(Data section Opens)

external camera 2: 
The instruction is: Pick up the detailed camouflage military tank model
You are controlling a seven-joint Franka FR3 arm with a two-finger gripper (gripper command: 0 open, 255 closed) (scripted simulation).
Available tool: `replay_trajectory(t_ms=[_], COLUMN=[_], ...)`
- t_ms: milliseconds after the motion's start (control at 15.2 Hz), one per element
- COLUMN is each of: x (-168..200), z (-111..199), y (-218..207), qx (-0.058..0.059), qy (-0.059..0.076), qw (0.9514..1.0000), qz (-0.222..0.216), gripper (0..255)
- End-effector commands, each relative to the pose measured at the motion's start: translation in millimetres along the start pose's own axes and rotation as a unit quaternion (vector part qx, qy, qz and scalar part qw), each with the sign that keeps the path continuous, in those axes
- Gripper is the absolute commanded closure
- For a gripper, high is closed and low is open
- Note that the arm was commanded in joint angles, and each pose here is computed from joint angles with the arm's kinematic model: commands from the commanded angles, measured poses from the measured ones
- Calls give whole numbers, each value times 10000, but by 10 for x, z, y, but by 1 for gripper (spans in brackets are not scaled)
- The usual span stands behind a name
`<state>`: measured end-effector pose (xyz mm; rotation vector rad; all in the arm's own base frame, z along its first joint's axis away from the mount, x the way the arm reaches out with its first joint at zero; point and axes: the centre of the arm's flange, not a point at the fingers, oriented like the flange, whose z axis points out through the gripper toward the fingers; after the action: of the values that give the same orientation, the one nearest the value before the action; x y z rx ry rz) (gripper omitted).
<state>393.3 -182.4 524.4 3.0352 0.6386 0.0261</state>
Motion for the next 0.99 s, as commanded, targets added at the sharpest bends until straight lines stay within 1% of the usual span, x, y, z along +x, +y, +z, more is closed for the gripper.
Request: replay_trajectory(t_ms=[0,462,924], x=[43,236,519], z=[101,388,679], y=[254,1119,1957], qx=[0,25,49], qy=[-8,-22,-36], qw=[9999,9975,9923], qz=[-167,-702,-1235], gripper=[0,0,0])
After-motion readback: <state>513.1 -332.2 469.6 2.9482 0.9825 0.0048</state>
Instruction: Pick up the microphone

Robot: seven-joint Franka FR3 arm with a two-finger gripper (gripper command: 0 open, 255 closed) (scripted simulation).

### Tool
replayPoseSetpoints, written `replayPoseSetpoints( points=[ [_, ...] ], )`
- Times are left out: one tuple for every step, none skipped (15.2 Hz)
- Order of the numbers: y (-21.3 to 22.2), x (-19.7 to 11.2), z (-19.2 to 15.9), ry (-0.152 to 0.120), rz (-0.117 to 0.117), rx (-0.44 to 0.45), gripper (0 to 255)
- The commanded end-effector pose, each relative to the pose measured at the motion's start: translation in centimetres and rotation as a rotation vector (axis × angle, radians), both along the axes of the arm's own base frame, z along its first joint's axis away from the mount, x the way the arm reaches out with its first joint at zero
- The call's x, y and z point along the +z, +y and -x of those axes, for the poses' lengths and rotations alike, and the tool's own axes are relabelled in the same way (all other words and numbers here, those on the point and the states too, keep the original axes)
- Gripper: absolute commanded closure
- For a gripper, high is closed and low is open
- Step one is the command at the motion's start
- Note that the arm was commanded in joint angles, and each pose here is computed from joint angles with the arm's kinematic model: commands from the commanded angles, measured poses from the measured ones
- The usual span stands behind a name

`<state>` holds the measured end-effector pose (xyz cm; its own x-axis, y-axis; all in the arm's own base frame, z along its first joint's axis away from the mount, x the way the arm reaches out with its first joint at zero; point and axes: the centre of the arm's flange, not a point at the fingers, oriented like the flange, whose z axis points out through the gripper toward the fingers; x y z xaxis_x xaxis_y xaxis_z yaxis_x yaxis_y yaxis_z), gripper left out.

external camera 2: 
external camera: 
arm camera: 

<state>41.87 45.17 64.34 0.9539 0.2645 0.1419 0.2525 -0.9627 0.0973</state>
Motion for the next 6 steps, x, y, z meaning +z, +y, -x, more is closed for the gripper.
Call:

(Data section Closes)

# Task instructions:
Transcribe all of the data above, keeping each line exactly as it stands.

# Result of this task:
external camera 2: 
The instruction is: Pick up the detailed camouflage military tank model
You are controlling a seven-joint Franka FR3 arm with a two-finger gripper (gripper command: 0 open, 255 closed) (scripted simulation).
Available tool: `replay_trajectory(t_ms=[_], COLUMN=[_], ...)`
- t_ms: milliseconds after the motion's start (control at 15.2 Hz), one per element
- COLUMN is each of: x (-168..200), z (-111..199), y (-218..207), qx (-0.058..0.059), qy (-0.059..0.076), qw (0.9514..1.0000), qz (-0.222..0.216), gripper (0..255)
- End-effector commands, each relative to the pose measured at the motion's start: translation in millimetres along the start pose's own axes and rotation as a unit quaternion (vector part qx, qy, qz and scalar part qw), each with the sign that keeps the path continuous, in those axes
- Gripper is the absolute commanded closure
- For a gripper, high is closed and low is open
- Note that the arm was commanded in joint angles, and each pose here is computed from joint angles with the arm's kinematic model: commands from the commanded angles, measured poses from the measured ones
- Calls give whole numbers, each value times 10000, but by 10 for x, z, y, but by 1 for gripper (spans in brackets are not scaled)
- The usual span stands behind a name
`<state>`: measured end-effector pose (xyz mm; rotation vector rad; all in the arm's own base frame, z along its first joint's axis away from the mount, x the way the arm reaches out with its first joint at zero; point and axes: the centre of the arm's flange, not a point at the fingers, oriented like the flange, whose z axis points out through the gripper toward the fingers; after the action: of the values that give the same orientation, the one nearest the value before the action; x y z rx ry rz) (gripper omitted).
<state>393.3 -182.4 524.4 3.0352 0.6386 0.0261</state>
Motion for the next 0.99 s, as commanded, targets added at the sharpest bends until straight lines stay within 1% of the usual span, x, y, z along +x, +y, +z, more is closed for the gripper.
Request: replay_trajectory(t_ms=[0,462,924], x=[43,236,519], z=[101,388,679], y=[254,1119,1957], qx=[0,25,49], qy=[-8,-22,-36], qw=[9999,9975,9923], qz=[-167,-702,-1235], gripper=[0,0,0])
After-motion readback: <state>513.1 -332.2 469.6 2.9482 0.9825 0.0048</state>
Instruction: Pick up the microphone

Robot: seven-joint Franka FR3 arm with a two-finger gripper (gripper command: 0 open, 255 closed) (scripted simulation).

### Tool
replayPoseSetpoints, written `replayPoseSetpoints( points=[ [_, ...] ], )`
- Times are left out: one tuple for every step, none skipped (15.2 Hz)
- Order of the numbers: y (-21.3 to 22.2), x (-19.7 to 11.2), z (-19.2 to 15.9), ry (-0.152 to 0.120), rz (-0.117 to 0.117), rx (-0.44 to 0.45), gripper (0 to 255)
- The commanded end-effector pose, each relative to the pose measured at the motion's start: translation in centimetres and rotation as a rotation vector (axis × angle, radians), both along the axes of the arm's own base frame, z along its first joint's axis away from the mount, x the way the arm reaches out with its first joint at zero
- The call's x, y and z point along the +z, +y and -x of those axes, for the poses' lengths and rotations alike, and the tool's own axes are relabelled in the same way (all other words and numbers here, those on the point and the states too, keep the original axes)
- Gripper: absolute commanded closure
- For a gripper, high is closed and low is open
- Step one is the command at the motion's start
- Note that the arm was commanded in joint angles, and each pose here is computed from joint angles with the arm's kinematic model: commands from the commanded angles, measured poses from the measured ones
- The usual span stands behind a name

`<state>` holds the measured end-effector pose (xyz cm; its own x-axis, y-axis; all in the arm's own base frame, z along its first joint's axis away from the mount, x the way the arm reaches out with its first joint at zero; point and axes: the centre of the arm's flange, not a point at the fingers, oriented like the flange, whose z axis points out through the gripper toward the fingers; x y z xaxis_x xaxis_y xaxis_z yaxis_x yaxis_y yaxis_z), gripper left out.

external camera 2: 
external camera: 
arm camera: 

<state>41.87 45.17 64.34 0.9539 0.2645 0.1419 0.2525 -0.9627 0.0973</state>
Motion for the next 6 steps, x, y, z meaning +z, +y, -x, more is closed for the gripper.
Call:

The answer given above is complete.